Activity: Print the whole listing again exactly, keeping no pictures in it.

Given information:
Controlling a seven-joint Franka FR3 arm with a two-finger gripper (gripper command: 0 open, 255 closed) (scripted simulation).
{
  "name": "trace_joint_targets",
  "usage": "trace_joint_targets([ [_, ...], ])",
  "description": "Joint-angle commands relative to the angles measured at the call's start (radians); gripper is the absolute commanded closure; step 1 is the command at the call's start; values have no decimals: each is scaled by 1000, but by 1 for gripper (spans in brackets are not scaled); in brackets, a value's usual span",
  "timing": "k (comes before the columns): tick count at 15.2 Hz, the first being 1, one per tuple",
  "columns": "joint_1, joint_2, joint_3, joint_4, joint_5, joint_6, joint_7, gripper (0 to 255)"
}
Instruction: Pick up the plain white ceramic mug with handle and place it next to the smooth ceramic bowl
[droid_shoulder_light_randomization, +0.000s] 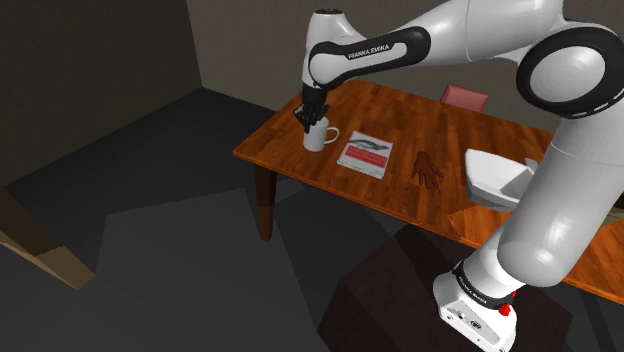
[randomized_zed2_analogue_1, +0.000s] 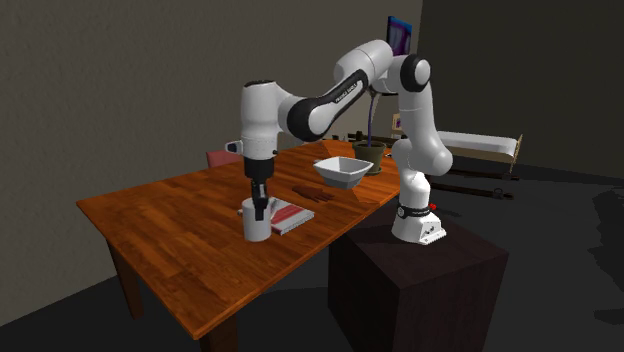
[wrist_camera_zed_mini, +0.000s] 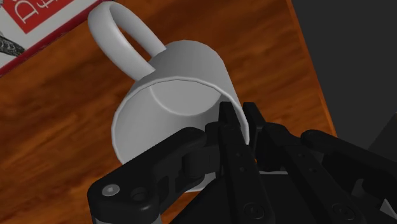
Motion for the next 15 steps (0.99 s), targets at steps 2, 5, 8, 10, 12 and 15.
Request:
trace_joint_targets([
  [2,0,-13,1,23,3,-36,-2,255],
  [5,0,-24,2,50,6,-73,-4,255],
  [8,0,-32,3,78,8,-111,-7,255],
  [10,0,-37,3,99,10,-136,-8,255],
  [12,0,-41,3,121,11,-161,-9,255],
  [15,0,-46,4,155,12,-200,-11,255],
])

Problem solution:
Controlling a seven-joint Franka FR3 arm with a two-finger gripper (gripper command: 0 open, 255 closed) (scripted simulation).
{
  "name": "trace_joint_targets",
  "usage": "trace_joint_targets([ [_, ...], ])",
  "description": "Joint-angle commands relative to the angles measured at the call's start (radians); gripper is the absolute commanded closure; step 1 is the command at the call's start; values have no decimals: each is scaled by 1000, but by 1 for gripper (spans in brackets are not scaled); in brackets, a value's usual span",
  "timing": "k (comes before the columns): tick count at 15.2 Hz, the first being 1, one per tuple",
  "columns": "joint_1, joint_2, joint_3, joint_4, joint_5, joint_6, joint_7, gripper (0 to 255)"
}
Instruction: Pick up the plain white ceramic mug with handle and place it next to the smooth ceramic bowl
[droid_shoulder_light_randomization, +0.000s] 
[randomized_zed2_analogue_1, +0.000s] 
[wrist_camera_zed_mini, +0.000s] 
Motion for the next 15 steps (0.99 s), targets at steps 2, 5, 8, 10, 12 and 15.
Request:
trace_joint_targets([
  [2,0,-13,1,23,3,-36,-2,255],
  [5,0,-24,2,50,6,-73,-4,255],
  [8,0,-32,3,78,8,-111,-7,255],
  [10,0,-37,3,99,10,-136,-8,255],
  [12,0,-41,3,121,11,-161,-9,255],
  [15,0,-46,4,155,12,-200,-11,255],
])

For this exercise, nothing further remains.